For most of my projects I have tried to create some degree of a rendered image, because I enjoy it. In ADT2006 each copy of a render material would come through the x-ref and you would end up with say 3 seperate copies of the same "ExtBrick". The new Mental Ray rendering engine in ACA2008 onwards is clever enough to assume the same name is the same material (but you can still end up with lots of materials anyway) so that's a big plus. (If I succeed in removing an unwanted Material from one file I don't have it come back again from the 2nd floor.)
I am intending to add future posts about how I set about to create 'a System' to achieve this approach and hope you come along for the ride. It may offer some other tips even if I don't convince you to have a go. It involved creating;
- A Layer Key Style that includes a layer designator. Early Autodesk Australia offered Australian content packs with ADT1 with 'L1-Wall' as the the layer designator. It seems they abandoned this approach when the PN came to power as it does away with any need for level designators in your layers (1 level per file) but it was interesting that they had it there at all. At some point they must have considered a one file multi floor approach. Oh and the level designator could be anywhere in your layer name such as A-Wall-L1.
- Ability to control the Z level and lock it at that. (So when you draw a 2nd floor wall it's at the 2nd floor level and doesn't snap to ground floor entities.
- Place to hold your different floor height levels (i.e. 2nd floor height above ground).
- Ability to efficiently switch between levels. (One big reason why I wanted to learn AutoLisp). This should automate this whole list here.
- Ability for a variety of options in layer display (ie. show 2nd floor with ground floor walls underlay, show ground floor electrical layout, roof or footing plan).

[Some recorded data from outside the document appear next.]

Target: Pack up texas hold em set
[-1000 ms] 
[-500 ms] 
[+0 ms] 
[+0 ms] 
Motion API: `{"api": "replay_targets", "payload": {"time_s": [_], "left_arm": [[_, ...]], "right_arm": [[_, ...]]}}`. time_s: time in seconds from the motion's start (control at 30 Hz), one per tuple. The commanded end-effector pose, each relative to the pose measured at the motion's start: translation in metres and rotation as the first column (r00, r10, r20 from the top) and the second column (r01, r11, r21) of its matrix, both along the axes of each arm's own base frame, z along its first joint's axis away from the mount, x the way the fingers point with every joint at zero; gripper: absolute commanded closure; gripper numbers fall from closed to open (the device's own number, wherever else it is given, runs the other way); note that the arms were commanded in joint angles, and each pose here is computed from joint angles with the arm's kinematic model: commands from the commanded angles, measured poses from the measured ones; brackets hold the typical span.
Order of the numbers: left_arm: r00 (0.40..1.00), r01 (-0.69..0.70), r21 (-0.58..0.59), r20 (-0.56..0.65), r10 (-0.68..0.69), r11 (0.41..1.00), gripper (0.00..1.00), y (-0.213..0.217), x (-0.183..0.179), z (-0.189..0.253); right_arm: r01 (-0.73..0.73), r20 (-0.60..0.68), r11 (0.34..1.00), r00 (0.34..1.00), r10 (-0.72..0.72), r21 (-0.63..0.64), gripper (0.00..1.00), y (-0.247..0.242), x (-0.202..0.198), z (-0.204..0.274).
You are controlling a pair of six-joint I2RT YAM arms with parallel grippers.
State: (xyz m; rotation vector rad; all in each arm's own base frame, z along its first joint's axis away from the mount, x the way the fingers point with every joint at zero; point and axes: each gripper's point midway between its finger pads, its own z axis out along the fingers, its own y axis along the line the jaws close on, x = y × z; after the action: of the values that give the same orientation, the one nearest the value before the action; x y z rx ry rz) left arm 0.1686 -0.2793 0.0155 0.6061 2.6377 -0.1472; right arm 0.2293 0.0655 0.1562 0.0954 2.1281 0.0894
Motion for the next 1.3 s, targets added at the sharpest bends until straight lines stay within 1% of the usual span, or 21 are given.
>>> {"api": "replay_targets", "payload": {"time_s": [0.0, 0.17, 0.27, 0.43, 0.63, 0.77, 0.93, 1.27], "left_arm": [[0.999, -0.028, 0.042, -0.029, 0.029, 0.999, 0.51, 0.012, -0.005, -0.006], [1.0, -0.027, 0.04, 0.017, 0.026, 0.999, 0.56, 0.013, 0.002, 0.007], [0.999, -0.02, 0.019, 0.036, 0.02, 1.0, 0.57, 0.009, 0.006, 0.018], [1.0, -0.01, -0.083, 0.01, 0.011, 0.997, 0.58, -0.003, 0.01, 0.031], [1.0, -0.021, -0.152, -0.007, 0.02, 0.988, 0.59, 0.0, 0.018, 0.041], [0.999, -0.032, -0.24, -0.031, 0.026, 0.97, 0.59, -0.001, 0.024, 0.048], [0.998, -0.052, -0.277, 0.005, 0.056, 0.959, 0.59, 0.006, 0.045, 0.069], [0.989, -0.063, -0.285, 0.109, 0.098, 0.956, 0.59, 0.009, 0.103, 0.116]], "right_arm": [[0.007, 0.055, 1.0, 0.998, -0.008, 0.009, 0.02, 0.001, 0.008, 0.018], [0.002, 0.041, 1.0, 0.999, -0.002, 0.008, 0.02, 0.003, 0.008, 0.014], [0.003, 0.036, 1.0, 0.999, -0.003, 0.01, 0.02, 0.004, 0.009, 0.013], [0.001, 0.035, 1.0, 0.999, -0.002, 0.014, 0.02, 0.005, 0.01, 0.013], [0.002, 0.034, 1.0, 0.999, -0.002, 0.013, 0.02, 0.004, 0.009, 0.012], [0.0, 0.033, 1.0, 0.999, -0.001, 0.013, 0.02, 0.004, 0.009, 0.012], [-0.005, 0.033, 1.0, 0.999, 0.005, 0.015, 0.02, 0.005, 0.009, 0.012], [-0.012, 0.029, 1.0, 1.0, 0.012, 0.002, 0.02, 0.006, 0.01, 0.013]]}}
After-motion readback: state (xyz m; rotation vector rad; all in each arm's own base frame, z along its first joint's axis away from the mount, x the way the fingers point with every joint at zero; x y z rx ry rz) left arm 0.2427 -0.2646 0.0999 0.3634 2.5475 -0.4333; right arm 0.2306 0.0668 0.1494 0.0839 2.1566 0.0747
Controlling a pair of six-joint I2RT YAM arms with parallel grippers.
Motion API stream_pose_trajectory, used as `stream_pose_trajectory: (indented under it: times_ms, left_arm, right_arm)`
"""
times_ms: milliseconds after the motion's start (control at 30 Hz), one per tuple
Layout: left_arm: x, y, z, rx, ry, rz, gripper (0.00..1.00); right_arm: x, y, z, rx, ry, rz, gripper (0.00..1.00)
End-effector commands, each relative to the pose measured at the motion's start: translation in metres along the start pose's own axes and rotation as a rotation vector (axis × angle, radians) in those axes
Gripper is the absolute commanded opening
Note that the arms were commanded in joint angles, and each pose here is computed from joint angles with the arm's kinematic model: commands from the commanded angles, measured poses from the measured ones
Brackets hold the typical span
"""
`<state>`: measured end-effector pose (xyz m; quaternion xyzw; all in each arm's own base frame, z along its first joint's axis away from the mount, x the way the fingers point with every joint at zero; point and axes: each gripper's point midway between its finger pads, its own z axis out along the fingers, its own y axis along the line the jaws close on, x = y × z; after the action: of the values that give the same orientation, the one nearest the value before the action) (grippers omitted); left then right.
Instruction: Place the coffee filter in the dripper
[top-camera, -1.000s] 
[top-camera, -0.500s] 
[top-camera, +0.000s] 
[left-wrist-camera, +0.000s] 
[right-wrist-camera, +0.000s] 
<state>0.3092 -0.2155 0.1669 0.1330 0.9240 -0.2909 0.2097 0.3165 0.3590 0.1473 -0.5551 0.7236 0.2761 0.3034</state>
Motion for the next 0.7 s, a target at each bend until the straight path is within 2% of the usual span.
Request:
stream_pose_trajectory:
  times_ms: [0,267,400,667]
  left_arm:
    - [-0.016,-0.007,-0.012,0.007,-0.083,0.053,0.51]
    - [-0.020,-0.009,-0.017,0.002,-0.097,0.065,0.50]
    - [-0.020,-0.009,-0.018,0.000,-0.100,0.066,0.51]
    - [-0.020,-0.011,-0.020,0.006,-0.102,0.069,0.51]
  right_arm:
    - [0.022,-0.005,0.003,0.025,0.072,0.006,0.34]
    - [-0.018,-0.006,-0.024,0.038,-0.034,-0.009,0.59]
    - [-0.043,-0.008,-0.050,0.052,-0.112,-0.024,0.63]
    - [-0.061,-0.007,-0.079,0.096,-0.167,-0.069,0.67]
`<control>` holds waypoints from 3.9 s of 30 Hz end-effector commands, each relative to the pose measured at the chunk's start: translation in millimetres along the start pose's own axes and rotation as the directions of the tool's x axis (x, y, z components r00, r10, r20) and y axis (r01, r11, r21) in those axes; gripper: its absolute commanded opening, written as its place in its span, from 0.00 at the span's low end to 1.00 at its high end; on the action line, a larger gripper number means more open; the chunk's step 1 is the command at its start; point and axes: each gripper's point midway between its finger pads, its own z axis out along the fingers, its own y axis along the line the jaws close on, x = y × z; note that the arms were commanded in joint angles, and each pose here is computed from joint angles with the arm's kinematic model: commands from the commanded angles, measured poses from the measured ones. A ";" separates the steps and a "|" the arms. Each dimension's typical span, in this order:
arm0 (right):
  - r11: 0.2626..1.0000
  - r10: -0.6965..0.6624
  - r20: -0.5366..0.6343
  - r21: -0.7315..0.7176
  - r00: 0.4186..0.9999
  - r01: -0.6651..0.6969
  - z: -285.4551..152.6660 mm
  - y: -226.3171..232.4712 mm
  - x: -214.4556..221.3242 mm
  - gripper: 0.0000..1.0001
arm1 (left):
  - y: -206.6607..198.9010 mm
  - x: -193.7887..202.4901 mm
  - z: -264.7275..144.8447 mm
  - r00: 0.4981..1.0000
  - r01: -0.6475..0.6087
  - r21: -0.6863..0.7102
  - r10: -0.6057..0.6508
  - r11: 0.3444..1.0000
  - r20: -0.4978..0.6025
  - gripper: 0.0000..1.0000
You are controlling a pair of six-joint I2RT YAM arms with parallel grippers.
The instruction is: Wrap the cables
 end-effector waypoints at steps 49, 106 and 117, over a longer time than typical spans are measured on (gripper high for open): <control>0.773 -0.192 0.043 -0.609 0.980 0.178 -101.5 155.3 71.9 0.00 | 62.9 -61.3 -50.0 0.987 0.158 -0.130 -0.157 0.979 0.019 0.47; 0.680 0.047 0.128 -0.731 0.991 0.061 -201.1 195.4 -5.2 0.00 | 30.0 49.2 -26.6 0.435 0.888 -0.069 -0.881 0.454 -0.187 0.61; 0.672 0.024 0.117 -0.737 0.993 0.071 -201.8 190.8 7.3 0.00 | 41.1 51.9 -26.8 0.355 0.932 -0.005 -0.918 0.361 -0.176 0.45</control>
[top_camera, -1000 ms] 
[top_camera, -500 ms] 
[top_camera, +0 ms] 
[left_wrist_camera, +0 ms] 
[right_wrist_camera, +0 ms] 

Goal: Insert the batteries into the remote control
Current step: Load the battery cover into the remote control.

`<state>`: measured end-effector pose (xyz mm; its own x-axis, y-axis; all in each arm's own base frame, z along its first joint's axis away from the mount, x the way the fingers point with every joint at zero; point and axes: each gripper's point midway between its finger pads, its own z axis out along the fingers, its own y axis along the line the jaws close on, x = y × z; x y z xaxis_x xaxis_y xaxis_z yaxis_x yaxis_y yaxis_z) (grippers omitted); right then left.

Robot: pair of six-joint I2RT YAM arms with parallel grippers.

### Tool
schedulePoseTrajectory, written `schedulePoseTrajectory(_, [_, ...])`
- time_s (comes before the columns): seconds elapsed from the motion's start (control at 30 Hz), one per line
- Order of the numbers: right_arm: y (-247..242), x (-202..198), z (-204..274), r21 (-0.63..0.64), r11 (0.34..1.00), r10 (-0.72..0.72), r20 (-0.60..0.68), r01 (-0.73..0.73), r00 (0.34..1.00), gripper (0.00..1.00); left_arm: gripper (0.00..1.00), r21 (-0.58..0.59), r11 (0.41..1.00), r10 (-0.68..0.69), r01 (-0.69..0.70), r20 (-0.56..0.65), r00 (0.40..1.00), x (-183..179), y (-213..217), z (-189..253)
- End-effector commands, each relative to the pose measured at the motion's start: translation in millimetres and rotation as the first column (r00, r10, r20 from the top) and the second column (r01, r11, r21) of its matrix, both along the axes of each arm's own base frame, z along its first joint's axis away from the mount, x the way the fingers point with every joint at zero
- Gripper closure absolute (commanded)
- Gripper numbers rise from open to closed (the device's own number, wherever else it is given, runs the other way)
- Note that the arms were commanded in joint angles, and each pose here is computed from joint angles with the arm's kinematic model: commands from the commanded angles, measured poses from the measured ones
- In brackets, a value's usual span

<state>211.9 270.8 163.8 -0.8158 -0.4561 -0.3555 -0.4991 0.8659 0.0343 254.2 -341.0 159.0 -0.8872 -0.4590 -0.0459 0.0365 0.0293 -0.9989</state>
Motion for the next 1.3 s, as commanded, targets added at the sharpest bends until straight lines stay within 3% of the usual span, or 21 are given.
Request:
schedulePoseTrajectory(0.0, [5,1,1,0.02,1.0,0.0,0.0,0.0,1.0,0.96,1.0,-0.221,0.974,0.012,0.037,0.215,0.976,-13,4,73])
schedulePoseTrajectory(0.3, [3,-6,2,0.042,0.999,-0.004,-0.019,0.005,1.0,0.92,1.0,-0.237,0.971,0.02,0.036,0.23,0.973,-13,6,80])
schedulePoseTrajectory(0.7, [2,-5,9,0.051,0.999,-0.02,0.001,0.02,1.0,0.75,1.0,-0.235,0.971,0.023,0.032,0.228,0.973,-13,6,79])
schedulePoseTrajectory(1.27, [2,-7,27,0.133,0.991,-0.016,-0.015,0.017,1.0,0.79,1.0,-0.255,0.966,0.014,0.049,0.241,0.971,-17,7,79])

- Some simple additions to Display Representations to allow the change to the cutplane. (Don't worry this part is easy!)
Here's a quick preview
I type L1 and the drawing shows me the ground floor ready to draw.
I type L2 and the drawing shows the upper floor ready to draw.
I type L1E and the drawing shows me the ground floor electrical layout ready to draw.
and I think it really should be that simple.
If you want you could make a toolbar/pallete command/ribbon button to type L1 for you but typing is by far quicker.